Given the growing popularity of stablecoins in the crypto sector, the 100-year-old rating agency Moody's has taken the initiative to develop a rating system for these digital tokens. Their rating is primarily related to centrally backed stablecoins and their reserve evidences. The project is still in its early stages and will not be an official credit rating, Bloomberg reports.
A tricky asset class
Stablecoins are digital tokens that replicate the value of a less volatile asset - usually the U.S. dollar - one-to-one. To do so, issuers typically hold an equivalent amount of the underlying asset in reserve. These reserves can be claimed by investors for their digital tokens. Thus, for a stablecoin to maintain a bond, the liquidity of the deposited assets is of the highest priority.

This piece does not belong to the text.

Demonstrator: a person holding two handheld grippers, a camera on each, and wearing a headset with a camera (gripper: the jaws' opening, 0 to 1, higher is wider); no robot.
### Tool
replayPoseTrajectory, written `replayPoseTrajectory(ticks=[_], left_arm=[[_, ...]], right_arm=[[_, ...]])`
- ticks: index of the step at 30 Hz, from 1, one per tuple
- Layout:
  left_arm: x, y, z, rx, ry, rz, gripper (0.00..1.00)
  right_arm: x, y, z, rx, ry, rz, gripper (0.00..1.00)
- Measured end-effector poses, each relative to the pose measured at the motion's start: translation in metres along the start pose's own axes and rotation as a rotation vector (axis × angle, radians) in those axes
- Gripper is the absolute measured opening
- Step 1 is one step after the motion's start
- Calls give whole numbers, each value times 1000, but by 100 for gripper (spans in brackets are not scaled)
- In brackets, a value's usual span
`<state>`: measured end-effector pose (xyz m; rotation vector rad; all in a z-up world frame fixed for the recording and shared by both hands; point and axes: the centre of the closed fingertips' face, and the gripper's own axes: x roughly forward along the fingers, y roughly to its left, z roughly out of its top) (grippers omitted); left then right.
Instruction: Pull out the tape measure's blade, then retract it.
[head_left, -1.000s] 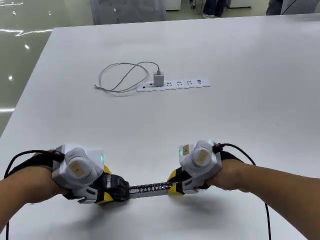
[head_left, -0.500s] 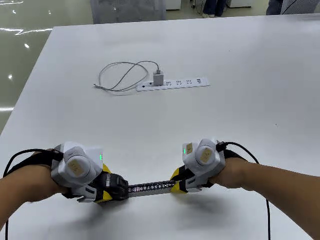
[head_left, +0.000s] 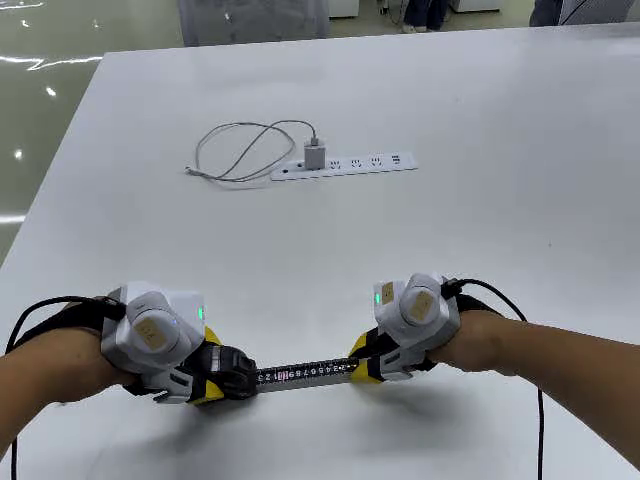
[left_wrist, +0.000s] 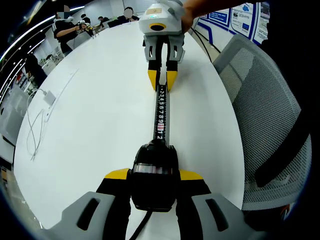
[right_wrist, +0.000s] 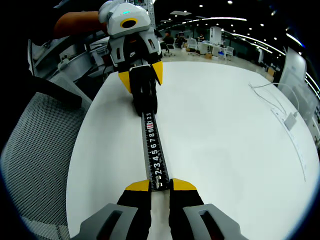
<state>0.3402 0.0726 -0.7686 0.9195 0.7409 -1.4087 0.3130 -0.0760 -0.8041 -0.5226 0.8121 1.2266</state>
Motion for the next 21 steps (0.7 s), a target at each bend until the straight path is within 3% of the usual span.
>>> replayPoseTrajectory(ticks=[21], left_arm=[[0,1,-1,-2,-3,-1,29]], right_arm=[[-10,-2,-13,11,5,-5,8]])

The reserve certificates of the largest stablecoins have become more prominent in recent years. In particular, the market leader Tether (USDT) has been surrounded by various controversies since its inception. The stablecoin issuer was fined $41 million by US authorities in 2021 for lying about its reserves a few years earlier. Since then, leading issuers have been publishing regular audits of their corporate holdings, with Tether being the exception that refuses to do so.

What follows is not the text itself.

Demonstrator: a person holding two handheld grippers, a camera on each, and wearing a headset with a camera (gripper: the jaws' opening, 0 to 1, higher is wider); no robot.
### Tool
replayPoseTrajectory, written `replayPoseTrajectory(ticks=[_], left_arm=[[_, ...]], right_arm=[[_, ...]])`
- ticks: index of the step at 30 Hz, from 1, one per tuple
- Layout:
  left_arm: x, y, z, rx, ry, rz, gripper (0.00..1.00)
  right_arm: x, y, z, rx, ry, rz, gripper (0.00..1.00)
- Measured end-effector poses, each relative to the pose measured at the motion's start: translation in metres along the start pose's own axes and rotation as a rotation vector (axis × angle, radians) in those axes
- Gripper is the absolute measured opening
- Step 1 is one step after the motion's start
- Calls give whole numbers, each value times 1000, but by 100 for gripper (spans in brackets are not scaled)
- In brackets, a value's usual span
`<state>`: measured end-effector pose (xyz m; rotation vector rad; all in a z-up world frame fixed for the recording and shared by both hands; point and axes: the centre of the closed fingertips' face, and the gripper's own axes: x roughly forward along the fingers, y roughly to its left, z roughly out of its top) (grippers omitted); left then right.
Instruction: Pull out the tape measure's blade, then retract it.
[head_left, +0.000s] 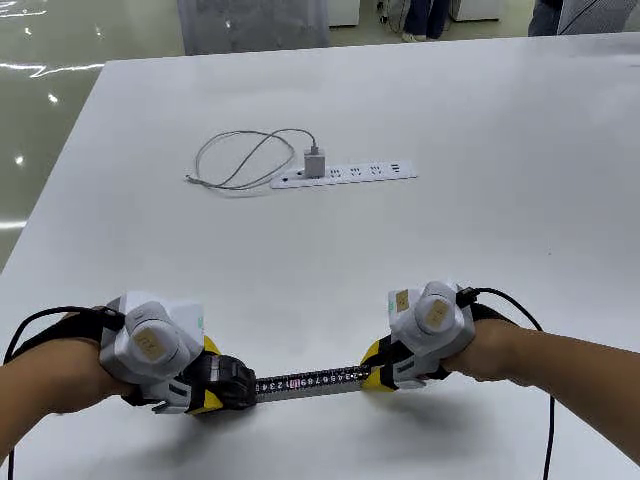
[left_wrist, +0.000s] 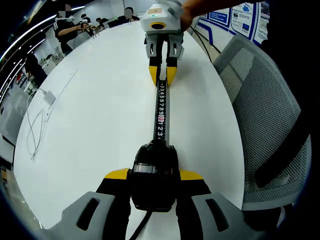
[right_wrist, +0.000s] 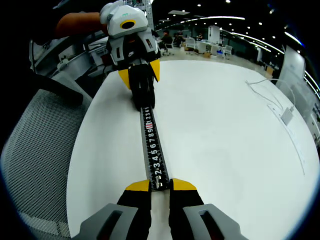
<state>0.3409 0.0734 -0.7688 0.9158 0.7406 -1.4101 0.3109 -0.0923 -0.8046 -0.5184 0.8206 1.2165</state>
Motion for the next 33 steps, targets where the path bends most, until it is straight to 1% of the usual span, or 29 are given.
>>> replayPoseTrajectory(ticks=[7,33], left_arm=[[0,0,0,3,2,-1,29],[1,-1,1,5,5,-2,29]], right_arm=[[-4,1,-5,-3,1,4,8],[-18,-1,-21,-3,13,-11,8]])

Moody's analyzes stablecoin reserves
These reserve statements are most often published monthly or quarterly and certified by external auditing firms. The assets deposited typically consist of short-dated U.S. government bonds to allow for the quickest possible redemptions. USD Coin (USDC), issued by SEC-supervised U.S. companies Coinbase and Circle, is considered a pioneer in terms of regulation and transparency.

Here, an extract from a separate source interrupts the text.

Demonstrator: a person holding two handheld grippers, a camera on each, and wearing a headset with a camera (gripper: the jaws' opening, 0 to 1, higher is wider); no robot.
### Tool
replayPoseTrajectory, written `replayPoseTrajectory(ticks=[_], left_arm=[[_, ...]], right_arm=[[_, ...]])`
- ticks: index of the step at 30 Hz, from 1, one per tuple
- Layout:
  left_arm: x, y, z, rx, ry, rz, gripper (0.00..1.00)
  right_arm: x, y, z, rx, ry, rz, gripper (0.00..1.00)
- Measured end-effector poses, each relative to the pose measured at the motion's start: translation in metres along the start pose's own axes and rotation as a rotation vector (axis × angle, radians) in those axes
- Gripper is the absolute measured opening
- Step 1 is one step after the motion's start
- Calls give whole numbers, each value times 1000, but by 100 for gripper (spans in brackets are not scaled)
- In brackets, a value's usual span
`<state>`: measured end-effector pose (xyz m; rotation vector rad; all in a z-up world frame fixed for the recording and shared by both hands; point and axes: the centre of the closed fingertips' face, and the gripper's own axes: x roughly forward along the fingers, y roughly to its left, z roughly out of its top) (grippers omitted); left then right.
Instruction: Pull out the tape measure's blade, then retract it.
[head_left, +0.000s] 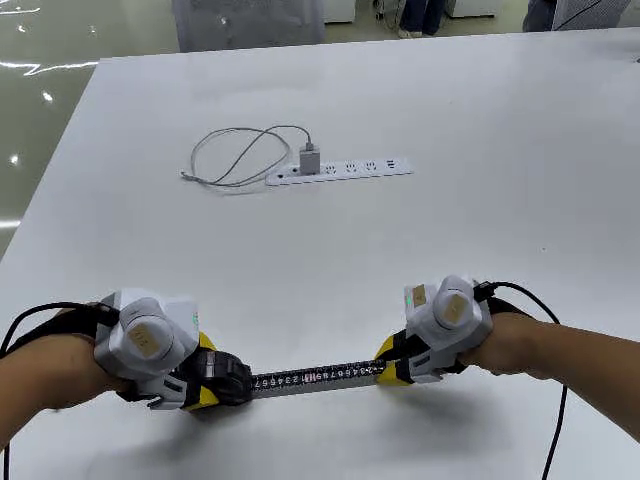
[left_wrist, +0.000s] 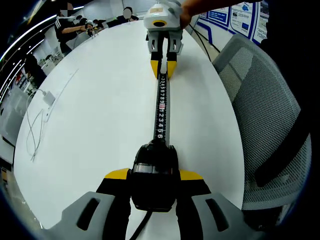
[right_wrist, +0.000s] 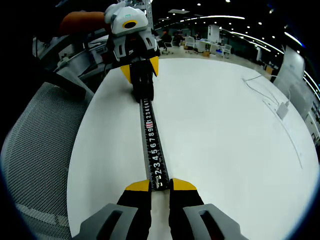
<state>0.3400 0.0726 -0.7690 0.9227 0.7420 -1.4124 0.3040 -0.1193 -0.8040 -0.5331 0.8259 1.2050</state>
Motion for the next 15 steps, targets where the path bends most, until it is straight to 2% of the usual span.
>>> replayPoseTrajectory(ticks=[15], left_arm=[[0,0,0,-2,-4,1,29]], right_arm=[[-8,-3,-8,10,4,-7,8]])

Moody's analysis on the 20 selected stablecoins examines this reserve evidence for credibility. As an expert in bond rating, the CRA system is likely to be considered by traditional financial institutions in the future - even if the rating is not intended to be an official credit rating. These efforts should be instrumental in ensuring transparency and trust in the growing crypto sector. Finally, a comprehensive rating system can provide both regulators and investors with valuable information for navigating the complex world of digital currencies.